Monday, January 02, 2006

Reality

So reality has set in.
I lack motivation.  I need motivation.
"But Dude!"  you say.  you have the motivation, you want money, right?
Yep, I want money, I signed up for Paypal, and got a special email just for eBay sales, and to make money, right?  I can't make myself do it, I can't make myself do the things necessary to get the stuff up online, and do the auctions.

"But Dude!"  you say.  you have the motivation, you want money, right?

Yeah, I said that already, right, but no, the answer is no.  I want the motivation.
because I lack the motivation.

Let's say I lack water, I need water.  But dude...nope, I still need water, I want the water.  Wanting the water doesn't make the water appear.  The water makes you feel less thirsty, what you want is to feel less thirsty.

I'm thirsty, but I can't make the water appear.  I can only wait for the tiny bits, the droplets that may appear as I hold my head back, mouth agape, tongue extended...

I'm thirsty, and I can't find the well, don't know what it looks like, and have only found that...clarity, occationally, and completely by accident.
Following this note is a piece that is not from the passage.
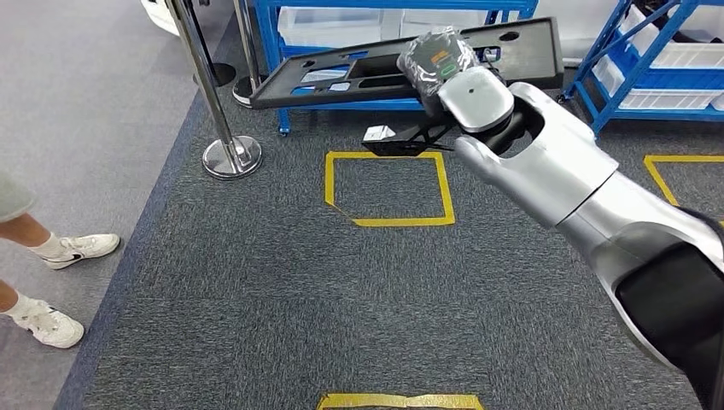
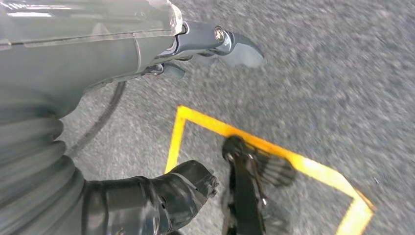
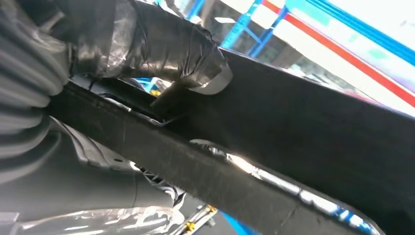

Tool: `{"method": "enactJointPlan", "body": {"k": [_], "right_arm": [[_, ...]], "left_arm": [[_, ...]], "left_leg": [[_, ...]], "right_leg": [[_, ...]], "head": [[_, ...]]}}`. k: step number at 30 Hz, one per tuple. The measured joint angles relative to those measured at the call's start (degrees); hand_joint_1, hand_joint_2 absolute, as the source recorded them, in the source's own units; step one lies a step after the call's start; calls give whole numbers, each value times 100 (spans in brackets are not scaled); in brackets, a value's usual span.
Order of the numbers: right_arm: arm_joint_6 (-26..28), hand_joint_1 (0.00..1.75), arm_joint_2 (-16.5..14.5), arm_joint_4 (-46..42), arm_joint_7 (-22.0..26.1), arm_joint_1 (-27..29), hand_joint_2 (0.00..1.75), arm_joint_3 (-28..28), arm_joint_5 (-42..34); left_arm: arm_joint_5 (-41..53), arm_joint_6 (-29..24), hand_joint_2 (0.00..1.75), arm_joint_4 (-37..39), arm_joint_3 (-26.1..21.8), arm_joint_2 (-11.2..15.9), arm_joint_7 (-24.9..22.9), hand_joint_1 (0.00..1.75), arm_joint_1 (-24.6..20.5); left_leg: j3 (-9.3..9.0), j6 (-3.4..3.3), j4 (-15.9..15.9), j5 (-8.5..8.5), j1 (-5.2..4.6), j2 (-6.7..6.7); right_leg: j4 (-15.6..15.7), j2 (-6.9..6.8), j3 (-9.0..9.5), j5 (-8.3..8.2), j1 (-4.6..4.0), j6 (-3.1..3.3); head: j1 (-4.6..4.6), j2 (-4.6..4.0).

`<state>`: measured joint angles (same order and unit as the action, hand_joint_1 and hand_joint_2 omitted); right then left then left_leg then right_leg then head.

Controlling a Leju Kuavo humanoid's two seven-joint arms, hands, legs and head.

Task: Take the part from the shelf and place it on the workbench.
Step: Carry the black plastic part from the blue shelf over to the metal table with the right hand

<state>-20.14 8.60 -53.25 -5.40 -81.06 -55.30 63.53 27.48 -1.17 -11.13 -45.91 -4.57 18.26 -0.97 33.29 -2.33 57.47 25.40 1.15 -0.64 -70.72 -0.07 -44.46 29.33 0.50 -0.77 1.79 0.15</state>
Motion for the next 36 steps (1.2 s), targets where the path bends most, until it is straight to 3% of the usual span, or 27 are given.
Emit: {"method": "enactJointPlan", "body": {"k": [1, 3, 5, 7, 9, 11, 12, 15, 16, 17, 18, 20, 22, 24, 27, 30, 32, 33, 34, 36], "right_arm": [[1, 175, 26, 0, -1, 3, 175, 8, 8], [6, 175, 54, 1, -6, 11, 175, 14, 21], [14, 175, 61, 1, -20, 10, 175, 23, 31], [21, 175, 62, -2, -38, -16, 175, 63, 43], [25, 175, 66, -4, -57, -54, 175, 127, 52], [25, 175, 72, -5, -69, -69, 175, 168, 57], [25, 175, 77, -5, -73, -71, 175, 176, 58], [25, 175, 83, -3, -86, -76, 175, 178, 63], [25, 175, 83, -2, -86, -73, 175, 178, 64], [25, 175, 84, -2, -84, -69, 175, 178, 64], [26, 175, 84, -2, -81, -66, 175, 179, 64], [27, 175, 86, -2, -84, -65, 175, 196, 66], [27, 175, 94, -1, -94, -80, 175, 221, 70], [26, 175, 101, -2, -102, -90, 175, 232, 74], [22, 175, 135, -9, -113, -104, 175, 257, 84], [20, 175, 168, -11, -119, -142, 175, 287, 121], [16, 175, 188, -10, -119, -140, 175, 287, 144], [14, 175, 200, -9, -119, -141, 175, 288, 150], [13, 175, 210, -9, -120, -147, 175, 291, 152], [15, 175, 216, -13, -120, -171, 175, 300, 152]], "left_arm": [[6, 1, 175, 0, -10, 0, -5, 0, 5], [13, 8, 175, 0, -24, 0, -11, 0, 10], [25, 17, 175, 0, -30, -1, -11, 0, 7], [43, 31, 175, 0, -51, -5, -11, 0, 1], [62, 47, 175, 0, -84, -9, -11, 0, -3], [73, 56, 175, -1, -107, -5, -9, 0, -4], [78, 60, 175, -1, -113, -5, -8, 0, -1], [92, 67, 175, 0, -117, -11, -5, 0, 17], [97, 67, 175, 0, -121, -10, -2, 0, 21], [104, 67, 175, 0, -125, -10, 2, 0, 24], [112, 67, 175, 0, -131, -9, 5, 0, 24], [121, 70, 175, 0, -143, -8, 10, 0, 25], [124, 76, 175, 0, -154, -8, 16, 0, 32], [131, 82, 175, 0, -159, -8, 23, 0, 38], [149, 98, 175, 0, -164, -17, 30, 0, 27], [185, 125, 175, 0, -168, -20, 34, 0, 28], [202, 143, 175, 0, -172, -19, 38, 0, 23], [206, 152, 175, 0, -175, -19, 40, 0, 22], [208, 159, 175, 0, -180, -19, 41, 0, 22], [209, 165, 175, 0, -191, -20, 41, 0, 22]], "left_leg": [[74, 6, 4, -57, 0, 1], [208, 31, 15, -155, 3, -1], [308, 74, 40, -227, 3, -5], [377, 135, 82, -280, -9, -6], [422, 210, 100, -345, -14, -6], [474, 273, 147, -341, -10, 2], [534, 294, 274, -240, -8, 9], [925, 341, 1260, 344, 2, 21], [1031, 353, 1572, 461, 3, 22], [1049, 359, 1709, 475, 3, 23], [955, 356, 1625, 389, 3, 26], [531, 323, 958, 116, 4, 102], [181, 279, 388, 5, 7, 259], [101, 244, 233, 21, -5, 301], [73, 146, 97, -30, 34, 125], [67, 74, 43, -60, 36, -50], [74, 67, 53, -55, 36, -161], [75, 71, 62, -50, 39, -217], [74, 81, 75, -42, 43, -270], [71, 120, 107, -17, 29, -374]], "right_leg": [[-316, 1, -45, 89, 15, -21], [-463, -1, 93, -84, 39, -42], [86, -4, 598, -312, 48, -30], [807, -5, 1129, -241, 24, 19], [1142, -4, 1307, -104, -12, 79], [1226, -12, 1305, -139, 0, 149], [1254, -20, 1299, -178, 9, 192], [1258, -17, 1217, -258, -7, 286], [1239, 1, 1179, -273, -18, 295], [1216, 31, 1145, -286, -25, 295], [1193, 61, 1116, -294, -28, 289], [1145, 116, 1076, -299, -26, 277], [1108, 171, 1019, -312, -23, 236], [1098, 249, 961, -354, -15, 162], [986, 266, 868, -295, -28, 62], [121, 99, 443, 148, 2, -15], [-341, 56, 217, 255, 43, -60], [-287, 30, 246, 160, 61, -75], [-25, -22, 381, -11, 73, -80], [716, -265, 757, -322, 47, -55]], "head": [[0, 0], [0, 0], [0, 0], [3, 0], [5, 0], [6, -1], [6, -1], [9, -2], [9, -2], [9, -2], [9, -1], [8, -1], [10, -1], [13, -1], [8, -1], [6, 0], [5, -1], [5, -1], [5, -1], [4, -1]]}}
So now here I am, knowing that I'm untethered, short attention span, attention deficit disorder... whatever, making my plight even worse.  I know I have these moments of "brilliance"  but really they seem only to be moments of "un-dumbness" where the semi-retardation of daily zombie-life is momentarily cleft, and you realize there is something more inside your brain than the rusted steel wool you try to fire electrons through.  And you think, I'll remember this moment, I'll remember the mountain top, the clear air, the brisk, bracing air, and then you get bogged down, and it's like a dream you remember in the middle of the night, you wake up, and think this is the most amazing thing ever, I must tell everyone, I'll remember this, mental note, yup, got it, now I gotta get some sleep.
Next morning, a vague thought that you might have had something you wanted to tell someone when you woke up, but now...damn, nope it's gone.

Anyway. the next plan of attack, at least the one foremost in my brain today is "I sold it on eBay" the store I passed the other day with my family.  There, I assume, I merely stop in, give them the stuff I want to sell, and done, pick up a check, and that's it.  I sure hope it's that easy, otherwise my simple primitive primate brain might be incapable of handling more!  So I can do the sketches I planned on doing, do the art to sell, and get the coin!
We'll  see, we'll see...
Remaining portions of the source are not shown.